A Pivotal Multicenter Trial of Moxetumomab Pasudotox in Relapsed/Refractory Hairy Cell Leukemia (NCI-13-C-0106).  See the protocol summary.

Principal Investigator

Dr. Robert Kreitman, NCI Center for Cancer Research

Why This Trial Is Important

Robert J. Kreitman

Hairy cell leukemia is a rare type of blood cancer that accounts for approximately 2 percent (roughly 900-1000 cases) of the new leukemia cases diagnosed each year in the United States. The disease gets its name from the "hairy" appearance of the leukemia cells under a microscope.

Treatment for hairy cell leukemia usually consists of chemotherapy with a drug known as a purine analog, such as cladribine or pentostatin. Chemotherapy with these drugs is very effective in decreasing or eliminating cancer cells in the blood, but many patients harbor some remaining cancer cells in their body, a post-treatment condition called minimal residual disease, or MRD. Furthermore, long-term studies suggest that relapse is common with current treatments, and some people living with hairy cell leukemia will eventually succumb to their disease if they do not die from some other cause first.
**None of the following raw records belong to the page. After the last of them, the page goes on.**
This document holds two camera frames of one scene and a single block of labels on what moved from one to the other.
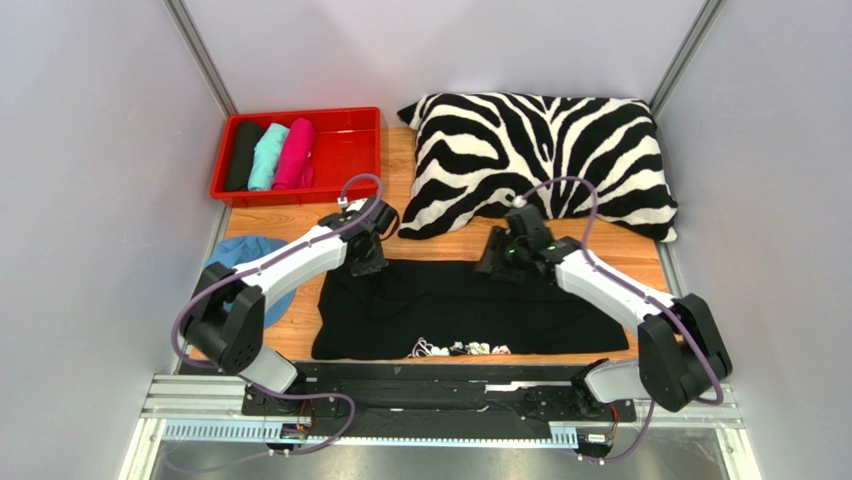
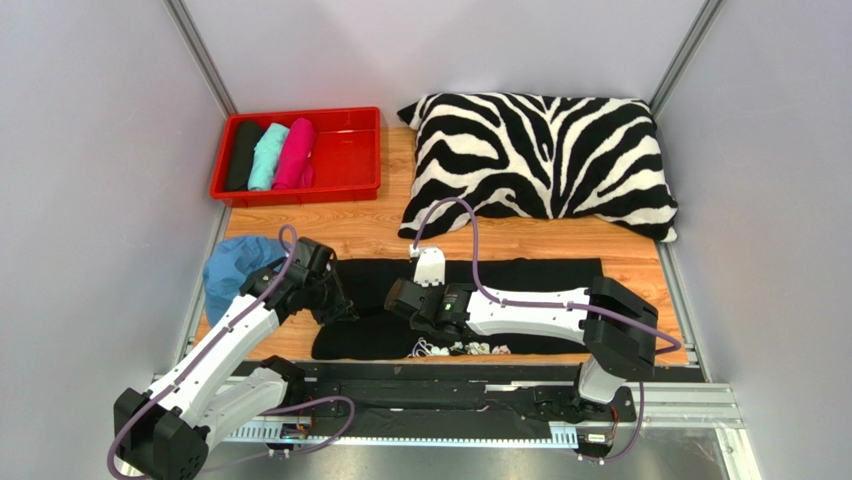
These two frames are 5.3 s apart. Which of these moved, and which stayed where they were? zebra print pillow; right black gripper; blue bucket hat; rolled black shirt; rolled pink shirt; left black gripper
Moved: right black gripper; left black gripper
Stayed: rolled pink shirt; blue bucket hat; rolled black shirt; zebra print pillow
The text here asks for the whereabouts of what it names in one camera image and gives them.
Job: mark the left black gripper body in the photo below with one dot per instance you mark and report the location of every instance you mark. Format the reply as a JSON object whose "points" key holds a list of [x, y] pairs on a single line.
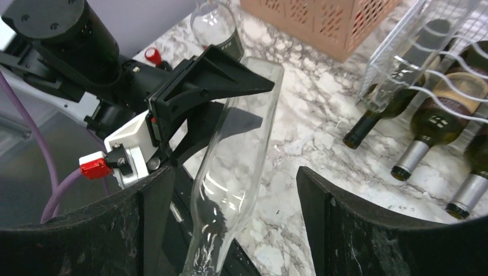
{"points": [[168, 107]]}

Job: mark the small red-capped bottle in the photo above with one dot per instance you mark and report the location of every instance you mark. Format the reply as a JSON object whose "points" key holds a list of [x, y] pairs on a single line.
{"points": [[153, 56]]}

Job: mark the peach plastic crate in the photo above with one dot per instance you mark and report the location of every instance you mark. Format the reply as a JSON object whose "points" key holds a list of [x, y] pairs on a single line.
{"points": [[336, 28]]}

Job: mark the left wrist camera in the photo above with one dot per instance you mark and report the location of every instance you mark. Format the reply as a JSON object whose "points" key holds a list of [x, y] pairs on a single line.
{"points": [[128, 149]]}

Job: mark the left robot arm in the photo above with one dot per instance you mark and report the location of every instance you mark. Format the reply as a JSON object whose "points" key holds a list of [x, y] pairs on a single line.
{"points": [[65, 50]]}

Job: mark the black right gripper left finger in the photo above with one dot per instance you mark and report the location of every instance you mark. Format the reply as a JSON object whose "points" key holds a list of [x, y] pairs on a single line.
{"points": [[118, 235]]}

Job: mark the green Primitivo wine bottle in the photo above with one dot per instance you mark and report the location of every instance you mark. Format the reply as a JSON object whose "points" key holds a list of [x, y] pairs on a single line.
{"points": [[475, 184]]}

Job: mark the green wine bottle silver neck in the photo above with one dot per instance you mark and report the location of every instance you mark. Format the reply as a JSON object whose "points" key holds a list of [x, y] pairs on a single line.
{"points": [[431, 125]]}

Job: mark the clear bottle silver cap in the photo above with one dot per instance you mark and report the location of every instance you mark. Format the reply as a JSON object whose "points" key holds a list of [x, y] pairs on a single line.
{"points": [[213, 23]]}

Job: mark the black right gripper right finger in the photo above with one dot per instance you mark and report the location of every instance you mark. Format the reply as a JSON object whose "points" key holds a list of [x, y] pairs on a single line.
{"points": [[349, 235]]}

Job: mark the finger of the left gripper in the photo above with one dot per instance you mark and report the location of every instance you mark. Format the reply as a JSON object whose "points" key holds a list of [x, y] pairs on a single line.
{"points": [[217, 75], [209, 119]]}

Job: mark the small clear glass bottle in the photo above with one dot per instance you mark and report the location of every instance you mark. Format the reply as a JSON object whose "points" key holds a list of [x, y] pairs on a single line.
{"points": [[226, 186]]}

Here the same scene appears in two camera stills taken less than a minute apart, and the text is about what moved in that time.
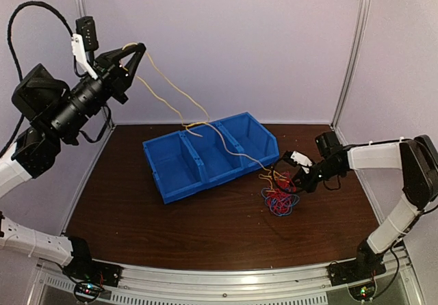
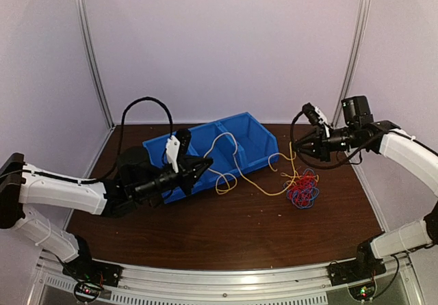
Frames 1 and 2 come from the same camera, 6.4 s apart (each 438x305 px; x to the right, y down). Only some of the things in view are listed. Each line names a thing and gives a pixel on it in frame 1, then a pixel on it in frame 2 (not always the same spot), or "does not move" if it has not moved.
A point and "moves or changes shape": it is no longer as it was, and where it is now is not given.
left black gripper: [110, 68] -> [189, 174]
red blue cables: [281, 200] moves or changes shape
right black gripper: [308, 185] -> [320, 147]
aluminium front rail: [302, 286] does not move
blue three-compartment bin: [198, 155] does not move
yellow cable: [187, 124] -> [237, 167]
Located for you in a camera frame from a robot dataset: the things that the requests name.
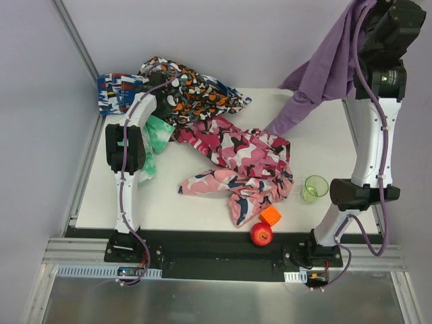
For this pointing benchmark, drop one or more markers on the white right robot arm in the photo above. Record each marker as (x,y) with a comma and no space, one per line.
(375,105)

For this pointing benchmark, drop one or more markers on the green transparent plastic cup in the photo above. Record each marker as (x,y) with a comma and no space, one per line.
(314,187)

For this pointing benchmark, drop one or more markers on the left perforated cable duct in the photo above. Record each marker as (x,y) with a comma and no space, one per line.
(106,272)

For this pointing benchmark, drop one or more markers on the magenta pink camouflage cloth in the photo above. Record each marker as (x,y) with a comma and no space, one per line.
(252,152)

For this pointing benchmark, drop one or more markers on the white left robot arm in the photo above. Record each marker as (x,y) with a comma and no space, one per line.
(126,156)

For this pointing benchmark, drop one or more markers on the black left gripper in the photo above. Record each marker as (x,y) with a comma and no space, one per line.
(156,79)

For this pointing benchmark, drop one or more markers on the right perforated cable duct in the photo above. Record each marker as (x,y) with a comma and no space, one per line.
(296,277)

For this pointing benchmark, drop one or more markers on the light pink navy patterned cloth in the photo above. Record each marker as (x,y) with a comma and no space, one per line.
(249,195)

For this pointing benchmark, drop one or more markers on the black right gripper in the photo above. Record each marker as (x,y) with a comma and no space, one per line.
(372,25)

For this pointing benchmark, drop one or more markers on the orange plastic cube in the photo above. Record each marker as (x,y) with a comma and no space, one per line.
(270,215)

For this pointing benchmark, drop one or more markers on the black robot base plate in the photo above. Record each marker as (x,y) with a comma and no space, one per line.
(225,256)

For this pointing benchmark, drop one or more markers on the aluminium front rail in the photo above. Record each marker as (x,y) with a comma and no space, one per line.
(92,251)

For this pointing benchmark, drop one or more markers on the red apple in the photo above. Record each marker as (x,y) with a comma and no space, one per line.
(261,234)

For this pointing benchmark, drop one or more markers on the right aluminium frame post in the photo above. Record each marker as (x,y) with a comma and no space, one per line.
(350,121)

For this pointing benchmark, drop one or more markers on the left aluminium frame post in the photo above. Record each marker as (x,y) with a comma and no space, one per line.
(76,39)

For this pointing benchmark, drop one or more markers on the perforated cable duct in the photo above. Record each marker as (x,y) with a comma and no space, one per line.
(106,272)
(296,277)

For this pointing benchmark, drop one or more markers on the aluminium frame post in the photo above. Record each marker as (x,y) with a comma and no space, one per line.
(350,121)
(76,39)

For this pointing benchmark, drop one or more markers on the orange black camouflage cloth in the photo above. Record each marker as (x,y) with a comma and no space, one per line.
(194,96)

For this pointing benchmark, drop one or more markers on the blue white patterned cloth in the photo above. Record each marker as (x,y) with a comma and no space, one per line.
(116,92)

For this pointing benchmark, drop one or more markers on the green white tie-dye cloth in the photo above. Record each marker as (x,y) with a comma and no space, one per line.
(156,134)

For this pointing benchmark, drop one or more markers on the purple cloth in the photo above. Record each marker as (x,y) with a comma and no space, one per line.
(326,76)

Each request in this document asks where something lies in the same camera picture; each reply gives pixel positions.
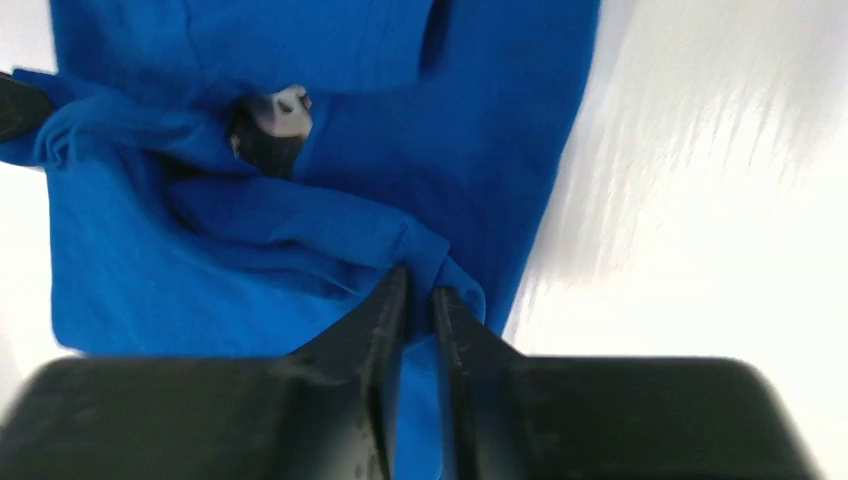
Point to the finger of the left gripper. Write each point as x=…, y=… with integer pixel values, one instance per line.
x=24, y=108

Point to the blue printed t-shirt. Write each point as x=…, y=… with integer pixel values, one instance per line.
x=228, y=178

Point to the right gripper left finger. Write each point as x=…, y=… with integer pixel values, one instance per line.
x=327, y=410

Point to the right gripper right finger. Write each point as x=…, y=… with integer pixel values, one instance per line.
x=507, y=415

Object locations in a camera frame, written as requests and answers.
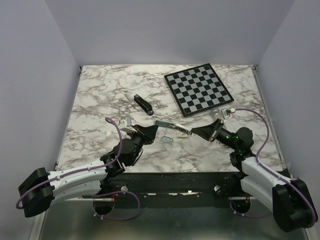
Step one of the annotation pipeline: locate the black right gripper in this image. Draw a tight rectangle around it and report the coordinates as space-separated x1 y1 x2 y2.
192 118 239 151

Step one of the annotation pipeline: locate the black grey chessboard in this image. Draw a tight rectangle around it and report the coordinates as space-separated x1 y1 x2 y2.
164 63 234 117

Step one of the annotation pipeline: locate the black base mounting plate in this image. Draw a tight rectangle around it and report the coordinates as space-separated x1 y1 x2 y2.
51 172 293 210

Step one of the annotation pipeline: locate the black stapler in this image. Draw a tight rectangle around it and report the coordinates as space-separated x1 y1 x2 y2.
134 94 154 116

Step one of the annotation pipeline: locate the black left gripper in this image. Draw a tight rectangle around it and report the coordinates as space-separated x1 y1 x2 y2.
125 124 158 166

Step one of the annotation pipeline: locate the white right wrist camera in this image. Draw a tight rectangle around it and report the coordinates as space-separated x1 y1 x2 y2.
220 108 236 124

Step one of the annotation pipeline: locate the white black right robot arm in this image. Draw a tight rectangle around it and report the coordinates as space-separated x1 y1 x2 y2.
191 119 318 232

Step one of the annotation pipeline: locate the staple box tray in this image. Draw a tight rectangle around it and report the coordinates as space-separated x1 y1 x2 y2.
161 136 174 144

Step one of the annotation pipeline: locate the glitter filled clear tube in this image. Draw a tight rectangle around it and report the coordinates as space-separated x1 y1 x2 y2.
210 108 220 119

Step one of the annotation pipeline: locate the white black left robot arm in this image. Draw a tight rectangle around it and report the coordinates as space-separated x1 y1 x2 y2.
16 124 159 218

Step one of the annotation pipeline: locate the aluminium frame rail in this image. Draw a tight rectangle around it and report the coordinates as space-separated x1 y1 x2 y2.
39 178 306 201

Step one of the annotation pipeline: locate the light blue mini stapler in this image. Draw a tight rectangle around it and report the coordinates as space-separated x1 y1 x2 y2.
154 120 194 136

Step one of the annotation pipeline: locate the cream staple box sleeve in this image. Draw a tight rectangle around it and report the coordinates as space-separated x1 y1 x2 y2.
177 132 188 139

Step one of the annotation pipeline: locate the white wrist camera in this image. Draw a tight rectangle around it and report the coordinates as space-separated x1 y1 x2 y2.
220 108 236 124
118 116 136 134

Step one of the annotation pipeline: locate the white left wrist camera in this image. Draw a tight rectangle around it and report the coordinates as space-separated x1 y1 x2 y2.
118 116 136 134

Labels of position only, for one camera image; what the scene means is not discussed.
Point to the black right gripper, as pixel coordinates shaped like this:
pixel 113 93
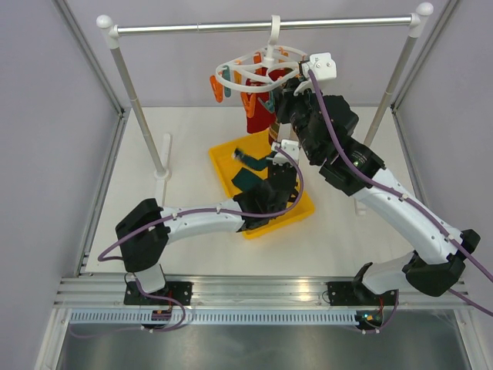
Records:
pixel 286 98

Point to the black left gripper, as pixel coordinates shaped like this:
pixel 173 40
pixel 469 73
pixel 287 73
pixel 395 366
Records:
pixel 274 167

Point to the dark teal sock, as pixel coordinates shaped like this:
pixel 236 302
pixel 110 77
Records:
pixel 245 179
pixel 249 161

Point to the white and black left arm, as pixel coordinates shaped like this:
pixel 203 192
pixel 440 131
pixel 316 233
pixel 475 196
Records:
pixel 148 228

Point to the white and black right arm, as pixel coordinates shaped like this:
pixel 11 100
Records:
pixel 439 250

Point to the white round clip hanger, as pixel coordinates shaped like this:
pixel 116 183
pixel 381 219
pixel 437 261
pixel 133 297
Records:
pixel 231 76

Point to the striped beige maroon sock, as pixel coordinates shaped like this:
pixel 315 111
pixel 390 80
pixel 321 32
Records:
pixel 273 132

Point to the red sock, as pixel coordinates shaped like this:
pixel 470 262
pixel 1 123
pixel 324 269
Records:
pixel 259 106

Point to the yellow plastic tray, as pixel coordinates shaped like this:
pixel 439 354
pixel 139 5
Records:
pixel 226 167

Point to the silver clothes rack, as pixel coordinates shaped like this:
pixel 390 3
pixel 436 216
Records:
pixel 112 33

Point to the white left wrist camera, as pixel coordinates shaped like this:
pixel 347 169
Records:
pixel 285 149

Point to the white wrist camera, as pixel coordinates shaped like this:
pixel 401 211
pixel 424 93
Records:
pixel 321 65
pixel 285 149

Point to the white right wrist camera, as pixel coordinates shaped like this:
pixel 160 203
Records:
pixel 321 65

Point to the white slotted cable duct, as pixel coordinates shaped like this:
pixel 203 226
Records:
pixel 215 317

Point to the aluminium table edge rail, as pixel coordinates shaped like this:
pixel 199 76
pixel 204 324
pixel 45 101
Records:
pixel 108 290

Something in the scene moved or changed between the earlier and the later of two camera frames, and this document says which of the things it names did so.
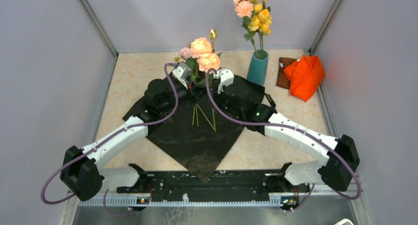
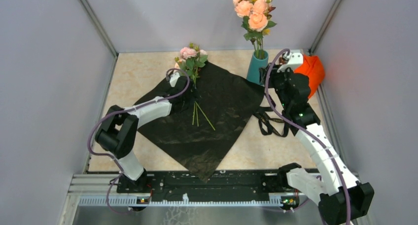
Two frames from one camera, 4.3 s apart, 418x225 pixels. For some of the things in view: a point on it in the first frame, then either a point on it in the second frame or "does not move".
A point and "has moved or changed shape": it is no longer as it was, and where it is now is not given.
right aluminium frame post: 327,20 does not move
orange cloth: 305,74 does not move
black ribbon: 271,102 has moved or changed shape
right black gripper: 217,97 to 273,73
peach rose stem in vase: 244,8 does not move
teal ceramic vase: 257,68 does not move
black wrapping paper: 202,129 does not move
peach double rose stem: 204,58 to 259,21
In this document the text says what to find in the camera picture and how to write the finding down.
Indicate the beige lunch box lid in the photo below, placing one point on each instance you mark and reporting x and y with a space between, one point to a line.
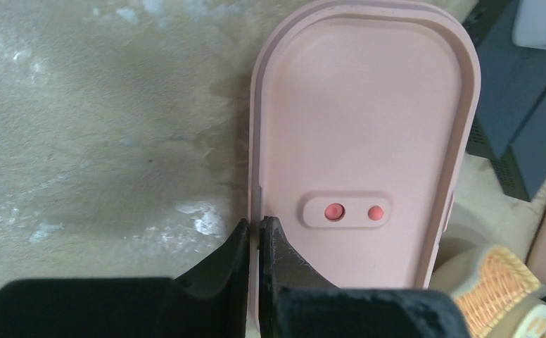
526 319

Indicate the pink lunch box lid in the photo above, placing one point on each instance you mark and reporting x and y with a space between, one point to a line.
359 117

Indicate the white small device box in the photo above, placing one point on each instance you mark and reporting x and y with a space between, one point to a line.
530 24

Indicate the black box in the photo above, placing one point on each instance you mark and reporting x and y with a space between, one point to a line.
513 78
521 171

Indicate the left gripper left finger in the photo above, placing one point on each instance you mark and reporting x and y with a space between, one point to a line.
209 300

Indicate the woven bamboo basket tray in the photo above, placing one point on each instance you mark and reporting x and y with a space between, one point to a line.
489 282

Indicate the left black box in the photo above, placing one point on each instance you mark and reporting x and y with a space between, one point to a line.
513 78

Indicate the right black box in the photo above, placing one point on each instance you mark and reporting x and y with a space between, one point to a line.
521 171

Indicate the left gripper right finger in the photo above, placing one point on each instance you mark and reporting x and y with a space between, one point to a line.
296 301

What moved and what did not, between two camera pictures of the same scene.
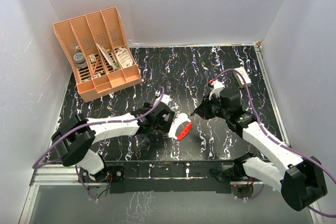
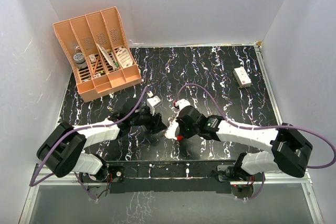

Consequently, doctors are eager to find better treatments for hairy cell leukemia that may either prolong the period before relapse or eliminate the disease altogether.

One promising area of research involves the use of immunotoxins to treat this disease. An immunotoxin is an antibody, or a fragment of one, combined with a cell-killing toxin. The antibody binds to a specific target on the surface of cancer cells and releases the toxin when the antibody is taken up by the cells.

Hairy cell leukemia cells under microscope (courtesy U.S. Department of Energy).
Hairy cell leukemia cells under a microscope (courtesy U.S. Department of Energy).

Researchers at NCI and elsewhere are investigating and refining immunotoxin therapy for several types of cancer. Hairy cell leukemia is a good candidate for immunotoxin therapy because the cells are characterized by an overabundance of the cell-surface protein CD22. An early study of BL22, an immunotoxin that targets CD22, demonstrated a high response rate in patients with hairy cell leukemia who had not responded to or had relapsed after treatment with cladribine.

A new immunotoxin called moxetumomab pasudotox is a more potent version of BL22. In a phase I trial, treatment of hairy cell leukemia patients with moxetumomab pasudotox yielded a similarly high complete response rate but without the dose-limiting toxicity of BL22. Researchers are now testing the immunotoxin in a greater number of patients to confirm the results of the previous study.

In this trial, patients with hairy cell leukemia who have relapsed multiple times or not responded to prior chemotherapy will be treated with intravenous moxetumomab pasudotox on days 1, 3, and 5 of 28-day cycles. Treatment will continue until the patients experience disease progression or unacceptable toxicity, choose to start a different treatment regimen, or experience a complete response. Those who have complete responses will receive two additional cycles of treatment. The study's primary endpoint is complete response as determined by normalized blood cell counts lasting at least 6 months.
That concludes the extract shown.